Start of Dataset extract
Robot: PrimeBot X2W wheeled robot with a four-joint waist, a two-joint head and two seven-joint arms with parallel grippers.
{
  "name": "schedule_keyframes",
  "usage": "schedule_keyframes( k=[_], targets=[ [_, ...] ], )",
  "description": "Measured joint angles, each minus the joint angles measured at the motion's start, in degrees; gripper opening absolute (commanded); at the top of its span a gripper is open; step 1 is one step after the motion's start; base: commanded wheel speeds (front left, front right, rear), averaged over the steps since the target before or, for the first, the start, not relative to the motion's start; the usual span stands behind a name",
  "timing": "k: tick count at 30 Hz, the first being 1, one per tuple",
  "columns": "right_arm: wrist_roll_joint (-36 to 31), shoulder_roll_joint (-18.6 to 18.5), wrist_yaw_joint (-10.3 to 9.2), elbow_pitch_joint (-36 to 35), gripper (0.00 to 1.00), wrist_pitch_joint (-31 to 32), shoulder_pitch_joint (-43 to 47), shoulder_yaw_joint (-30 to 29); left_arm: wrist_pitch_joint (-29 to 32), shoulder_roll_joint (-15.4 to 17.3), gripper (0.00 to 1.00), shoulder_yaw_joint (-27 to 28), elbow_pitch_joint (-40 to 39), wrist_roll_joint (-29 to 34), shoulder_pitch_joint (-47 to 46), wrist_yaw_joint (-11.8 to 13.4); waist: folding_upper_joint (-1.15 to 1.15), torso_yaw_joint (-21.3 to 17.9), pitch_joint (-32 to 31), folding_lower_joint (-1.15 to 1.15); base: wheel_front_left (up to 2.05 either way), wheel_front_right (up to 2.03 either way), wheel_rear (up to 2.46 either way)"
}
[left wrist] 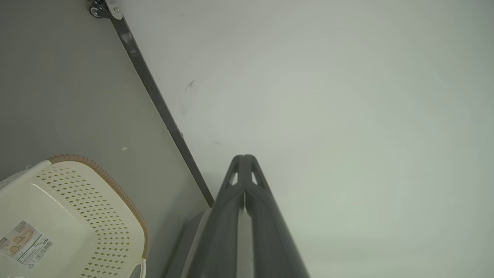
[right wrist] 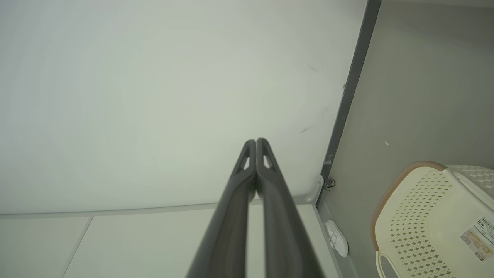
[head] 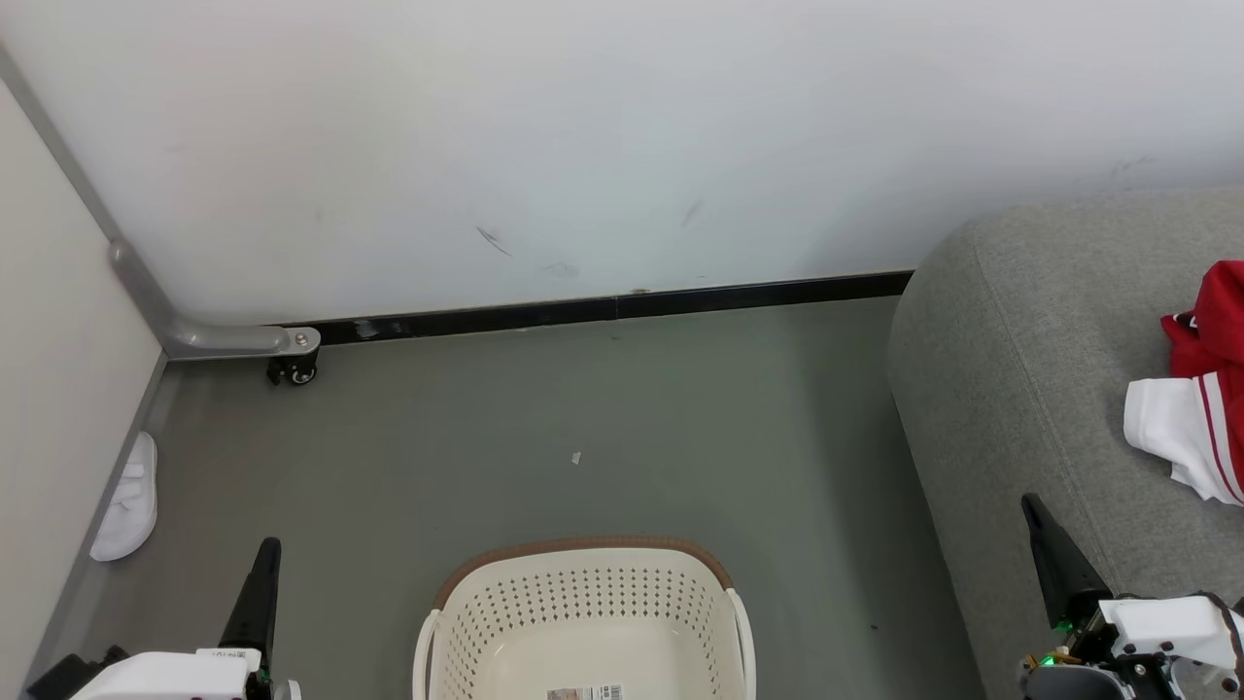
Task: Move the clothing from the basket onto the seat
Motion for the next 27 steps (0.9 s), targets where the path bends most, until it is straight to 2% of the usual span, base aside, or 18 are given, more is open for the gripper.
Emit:
schedule_keyframes(
  k=[7, 27],
  targets=[
    [4.7, 0.0, 0.00, 0.6, 0.00, 0.7, -1.1, -0.4, 1.2, -0.1, 0.00, 0.7, 0.0, -4.0, -0.1, -0.5, 0.00, 0.0, -0.1, 0.00, 0.00, 0.00, 0.00],
    [5.1, 0.0, 0.00, 1.1, 0.00, 0.9, -1.1, -0.5, 1.2, -0.1, 0.00, 0.7, 0.0, -4.1, -0.2, -0.7, 0.00, 0.0, -0.1, -0.01, 0.00, 0.00, 0.00]
  ],
)
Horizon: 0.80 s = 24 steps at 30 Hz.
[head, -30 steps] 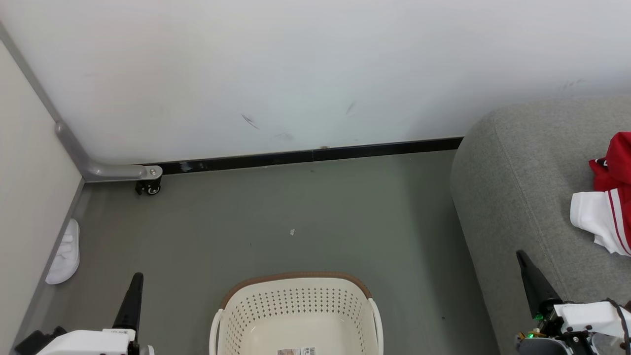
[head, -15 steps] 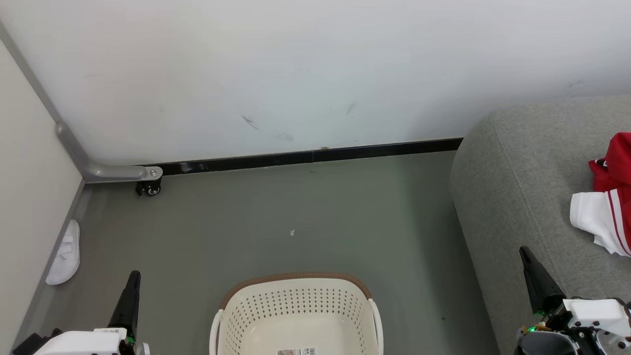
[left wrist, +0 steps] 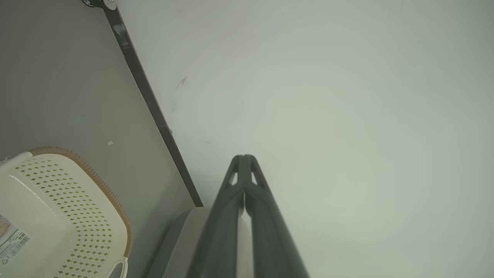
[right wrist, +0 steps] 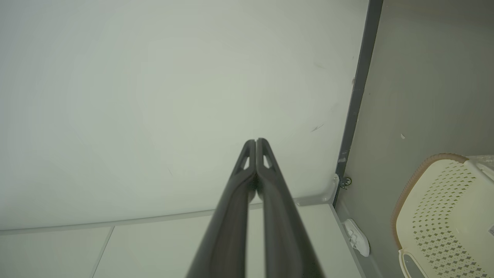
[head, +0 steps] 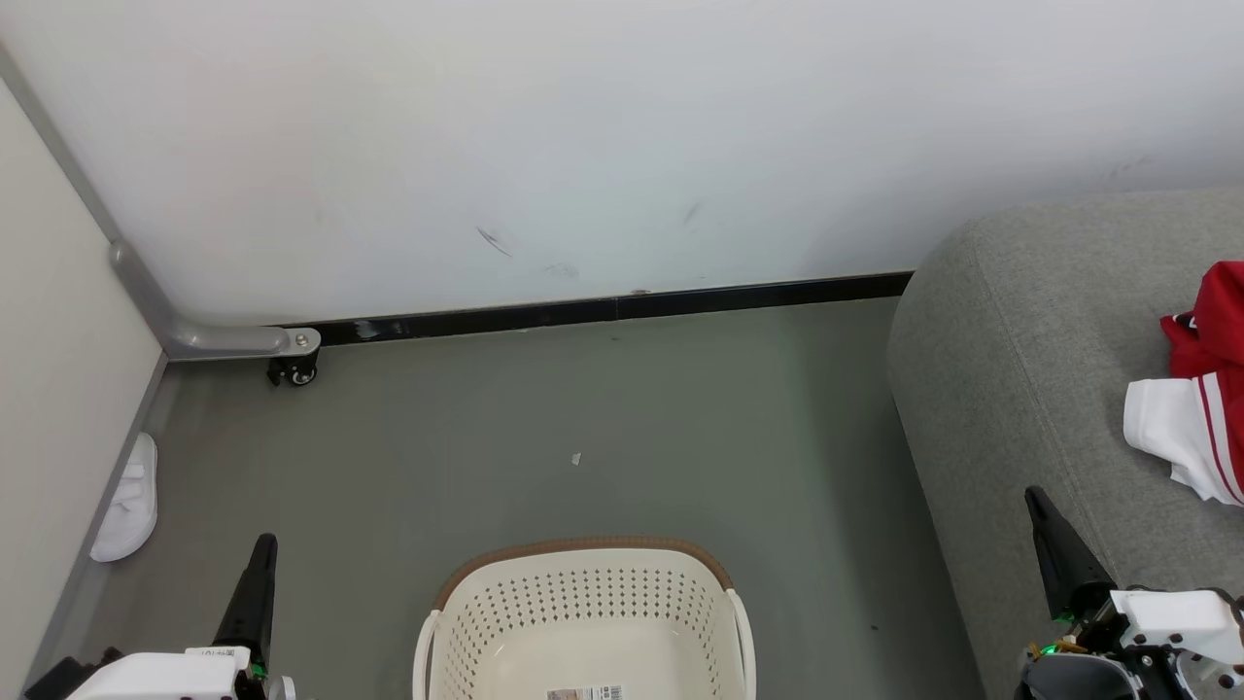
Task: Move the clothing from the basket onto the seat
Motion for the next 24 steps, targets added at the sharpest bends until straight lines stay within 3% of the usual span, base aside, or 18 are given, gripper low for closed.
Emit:
schedule_keyframes(
  k=[24],
  targets=[
    [0.0, 0.0, 0.00, 0.1, 0.00, 0.2, 0.0, -0.2, 0.0, 0.0, 0.00, 0.0, 0.0, -0.1, 0.0, 0.0, 0.00, 0.0, 0.0, -0.01, 0.00, 0.00, 0.00]
  ],
)
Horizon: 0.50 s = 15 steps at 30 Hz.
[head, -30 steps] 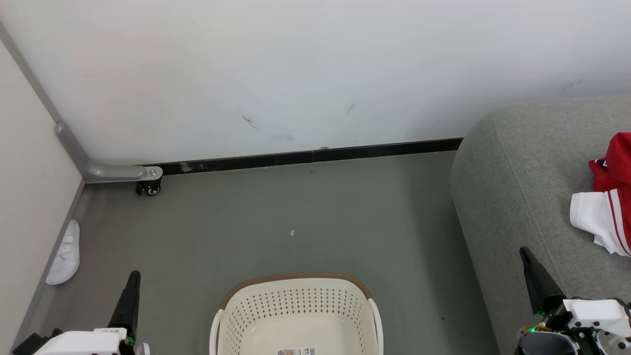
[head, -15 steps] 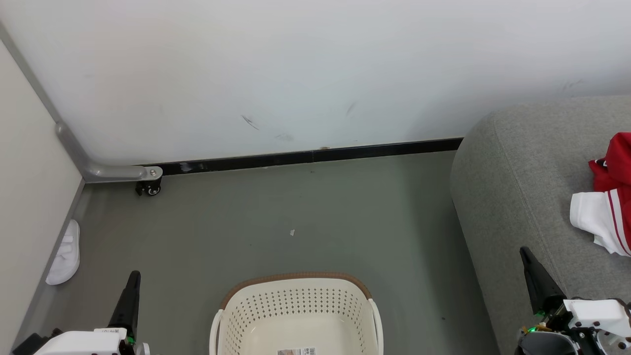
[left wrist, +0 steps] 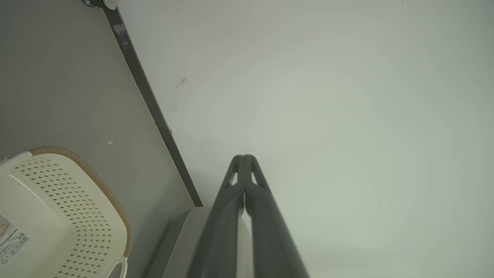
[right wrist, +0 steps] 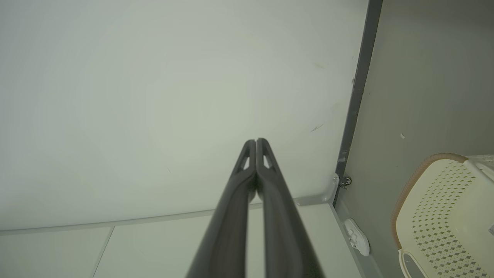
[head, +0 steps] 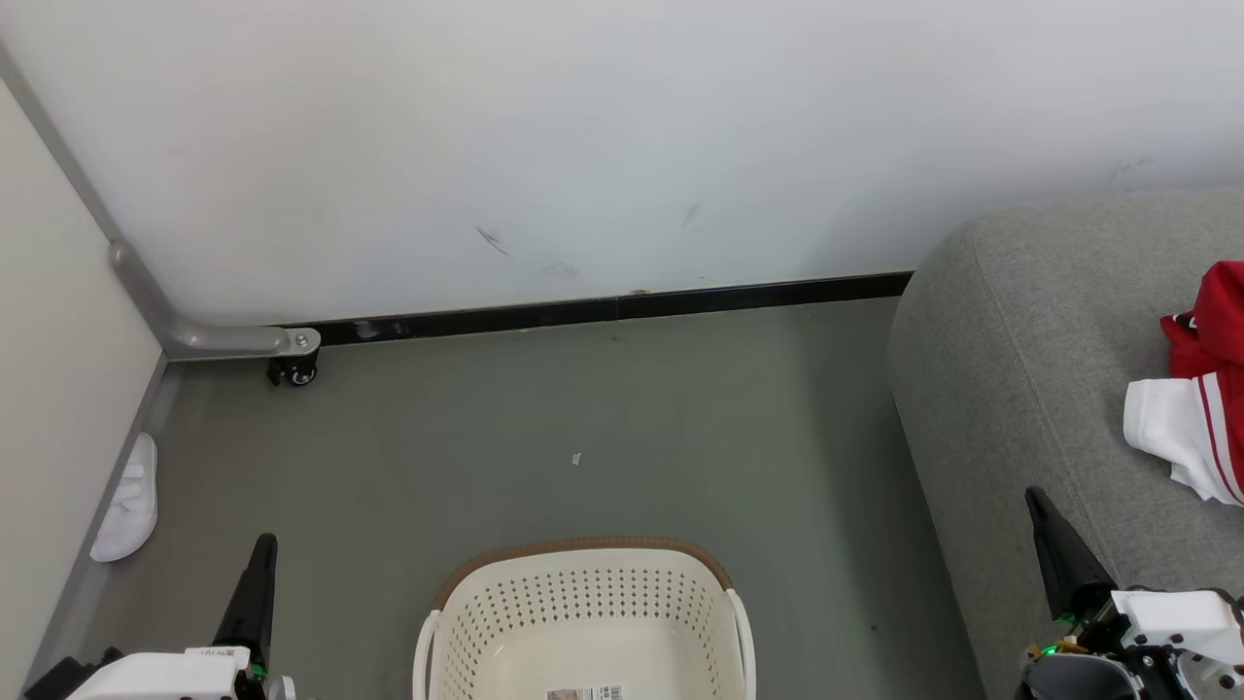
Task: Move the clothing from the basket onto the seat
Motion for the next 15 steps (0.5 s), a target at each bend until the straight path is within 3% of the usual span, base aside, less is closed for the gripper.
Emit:
schedule_keyframes(
  k=[15],
  targets=[
    [0.0, 0.0, 0.00, 0.0, 0.00, 0.0, 0.0, -0.2, 0.0, 0.0, 0.00, 0.0, 0.0, -0.1, 0.0, 0.0, 0.00, 0.0, 0.0, 0.00, 0.00, 0.00, 0.00]
  ],
)
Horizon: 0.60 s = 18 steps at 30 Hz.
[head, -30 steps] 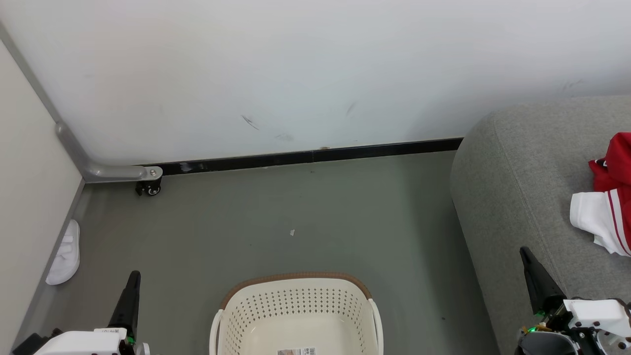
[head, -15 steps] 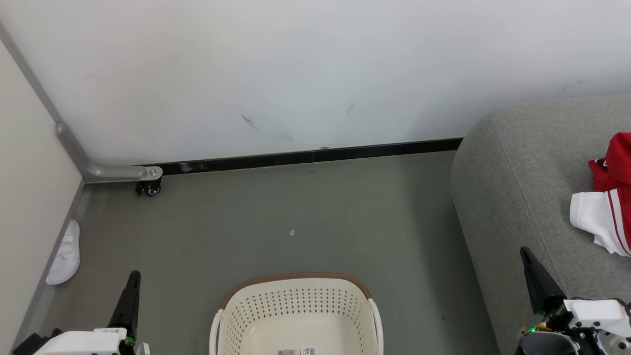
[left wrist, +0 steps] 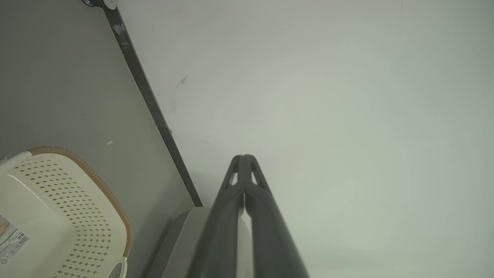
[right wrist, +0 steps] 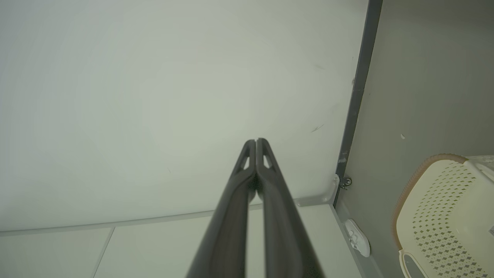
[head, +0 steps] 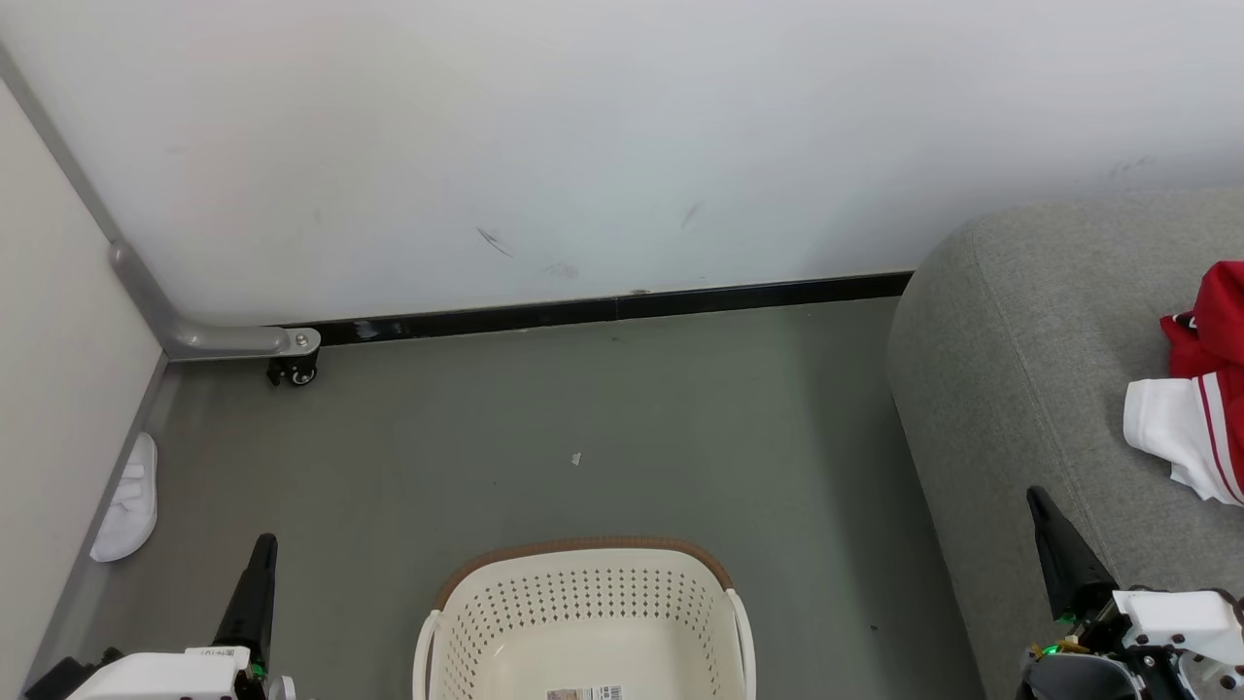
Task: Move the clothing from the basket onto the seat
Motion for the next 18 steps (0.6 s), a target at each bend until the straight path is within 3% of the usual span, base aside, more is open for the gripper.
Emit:
schedule_keyframes(
  k=[18],
  targets=[
    [0.0, 0.1, 0.00, 0.0, 0.00, 0.3, 0.0, -0.4, 0.0, 0.0, 0.00, 0.0, 0.0, 0.0, 0.0, 0.0, 0.00, 0.0, 0.0, -0.01, 0.00, 0.00, 0.00]
  ],
)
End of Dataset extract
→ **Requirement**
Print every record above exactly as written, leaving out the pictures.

→ **Exercise result**
Robot: PrimeBot X2W wheeled robot with a four-joint waist, a two-joint head and two seven-joint arms with parallel grippers.
{
  "name": "schedule_keyframes",
  "usage": "schedule_keyframes( k=[_], targets=[ [_, ...] ], )",
  "description": "Measured joint angles, each minus the joint angles measured at the motion's start, in degrees; gripper opening absolute (commanded); at the top of its span a gripper is open; step 1 is one step after the motion's start; base: commanded wheel speeds (front left, front right, rear), averaged over the steps since the target before or, for the first, the start, not relative to the motion's start; the usual span stands behind a name",
  "timing": "k: tick count at 30 Hz, the first being 1, one per tuple",
  "columns": "right_arm: wrist_roll_joint (-36 to 31), shoulder_roll_joint (-18.6 to 18.5), wrist_yaw_joint (-10.3 to 9.2), elbow_pitch_joint (-36 to 35), gripper (0.00 to 1.00), wrist_pitch_joint (-31 to 32), shoulder_pitch_joint (-43 to 47), shoulder_yaw_joint (-30 to 29); left_arm: wrist_pitch_joint (-29 to 32), shoulder_roll_joint (-15.4 to 17.3), gripper (0.00 to 1.00), shoulder_yaw_joint (-27 to 28), elbow_pitch_joint (-40 to 39), wrist_roll_joint (-29 to 34), shoulder_pitch_joint (-47 to 46), wrist_yaw_joint (-11.8 to 13.4); waist: folding_upper_joint (-1.15 to 1.15), torso_yaw_joint (-21.3 to 17.9), pitch_joint (-32 to 31), folding_lower_joint (-1.15 to 1.15); base: wheel_front_left (up to 2.05 either way), wheel_front_right (up to 2.03 either way), wheel_rear (up to 2.46 either way)"
}
[left wrist] 
[right wrist] 
[head] 
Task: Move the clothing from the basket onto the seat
Motion for the next 27 steps (0.9 s), targets where the path bends most, until it is straight to 2% of the usual span, base aside, or 18 are given, more is open for the gripper.
Emit:
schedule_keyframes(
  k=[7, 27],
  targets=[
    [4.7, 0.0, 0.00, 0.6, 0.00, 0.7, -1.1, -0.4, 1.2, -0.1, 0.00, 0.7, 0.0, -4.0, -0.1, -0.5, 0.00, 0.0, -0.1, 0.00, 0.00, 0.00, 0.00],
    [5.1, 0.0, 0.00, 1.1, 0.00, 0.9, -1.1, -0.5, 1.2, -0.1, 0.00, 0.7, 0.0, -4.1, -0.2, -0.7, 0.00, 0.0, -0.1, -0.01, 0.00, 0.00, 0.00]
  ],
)
Horizon: 0.80 s = 24 steps at 30 Hz.
[head, -30 steps] 
[head, -15 steps] 
[left wrist, +0 steps] 
[right wrist, +0 steps] 
[head, +0 steps] 
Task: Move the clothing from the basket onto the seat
Motion for the next 24 steps, targets added at the sharpest bends until straight lines stay within 3% of the usual span, base aside, or 18 are given, gripper low for closed.
Emit:
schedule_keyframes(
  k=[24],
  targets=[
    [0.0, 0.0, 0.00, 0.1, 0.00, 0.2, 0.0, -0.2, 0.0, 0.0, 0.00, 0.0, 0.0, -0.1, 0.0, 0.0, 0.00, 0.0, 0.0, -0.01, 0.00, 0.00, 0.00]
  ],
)
Horizon: 0.50 s = 15 steps at 30 Hz.
[head, -30 steps] 
[head, -15 steps] 
[left wrist, +0 steps] 
[right wrist, +0 steps] 
[head, +0 steps] 
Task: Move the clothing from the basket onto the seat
Motion for the next 15 steps (0.5 s), a target at each bend until the straight path is within 3% of the usual span, base aside, less is closed for the gripper.
Emit:
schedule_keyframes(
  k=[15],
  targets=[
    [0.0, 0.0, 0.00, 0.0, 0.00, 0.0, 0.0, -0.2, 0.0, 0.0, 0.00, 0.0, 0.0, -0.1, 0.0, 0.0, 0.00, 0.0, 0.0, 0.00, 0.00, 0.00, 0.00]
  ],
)
Horizon: 0.60 s = 18 steps at 30 Hz.
[head, -30 steps] 
[head, -15 steps] 
[left wrist, +0 steps] 
[right wrist, +0 steps] 
[head, +0 steps] 
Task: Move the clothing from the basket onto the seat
Motion for the next 18 steps (0.6 s), a target at each bend until the straight path is within 3% of the usual span, base aside, more is open for the gripper.
Emit:
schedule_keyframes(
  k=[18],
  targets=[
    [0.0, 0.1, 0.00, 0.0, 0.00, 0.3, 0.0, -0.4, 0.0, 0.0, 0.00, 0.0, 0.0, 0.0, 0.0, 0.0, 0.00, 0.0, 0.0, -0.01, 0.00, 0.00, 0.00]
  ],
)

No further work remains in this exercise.